TechFlow rapporte que, le 27 février, selon un article de CoinDesk, Vitalik Buterin, co-fondateur d’Ethereum, a présenté une feuille de route visant à protéger les blockchains contre les risques à long terme liés à l’informatique quantique. Cette initiative fait suite à la création, par la Fondation Ethereum, d’une équipe de recherche dédiée à la cryptographie post-quantique.
Buterin a identifié sur la plateforme X quatre domaines critiques particulièrement vulnérables : les signatures des validateurs, le système de disponibilité des données d’Ethereum, les signatures courantes des portefeuilles et les preuves à divulgation nulle de connaissance (zero-knowledge proofs) utilisées par les applications et les réseaux de deuxième couche.
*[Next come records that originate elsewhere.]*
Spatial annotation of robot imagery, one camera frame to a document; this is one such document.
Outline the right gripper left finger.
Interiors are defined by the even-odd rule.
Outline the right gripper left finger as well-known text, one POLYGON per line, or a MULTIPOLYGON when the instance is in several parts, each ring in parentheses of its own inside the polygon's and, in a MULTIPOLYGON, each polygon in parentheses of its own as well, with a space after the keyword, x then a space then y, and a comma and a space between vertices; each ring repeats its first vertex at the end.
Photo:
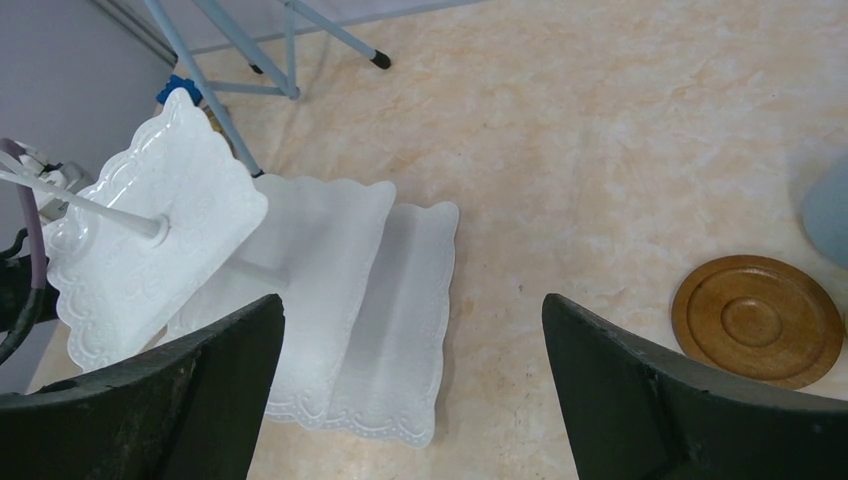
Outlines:
POLYGON ((284 338, 263 296, 116 364, 1 398, 5 479, 243 479, 284 338))

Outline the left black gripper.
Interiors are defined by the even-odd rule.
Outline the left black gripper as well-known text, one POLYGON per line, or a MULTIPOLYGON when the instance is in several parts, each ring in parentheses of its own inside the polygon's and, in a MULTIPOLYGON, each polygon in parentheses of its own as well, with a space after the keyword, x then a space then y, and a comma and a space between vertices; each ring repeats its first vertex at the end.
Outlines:
MULTIPOLYGON (((20 255, 28 232, 22 228, 11 247, 1 251, 1 331, 7 332, 17 320, 31 290, 31 257, 20 255)), ((56 305, 59 292, 46 284, 40 316, 36 324, 58 319, 56 305)))

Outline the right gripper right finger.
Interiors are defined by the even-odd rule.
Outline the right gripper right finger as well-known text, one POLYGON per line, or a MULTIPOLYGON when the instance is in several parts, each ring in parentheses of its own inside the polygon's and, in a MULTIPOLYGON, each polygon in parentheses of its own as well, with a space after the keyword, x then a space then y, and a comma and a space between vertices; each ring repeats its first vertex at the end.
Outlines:
POLYGON ((582 479, 843 479, 847 404, 730 374, 559 295, 542 326, 582 479))
La feuille de route prévoit notamment le remplacement des signatures numériques BLS actuellement utilisées par les validateurs par des signatures « basées sur le hachage », résistantes aux attaques quantiques ; la mise à jour du mécanisme de compromis KZG utilisé par Ethereum pour vérifier et stocker les données de transaction ; la mise en œuvre de la mise à niveau EIP-8141 prévue, afin de rendre les portefeuilles plus flexibles et permettre aux comptes de basculer vers des types de signature résistants à l’informatique quantique ; ainsi que l’utilisation de la technologie de « cadre de vérification » (verification framework) pour regrouper plusieurs signatures et preuves en une seule preuve composite, tout en préservant l’efficacité économique.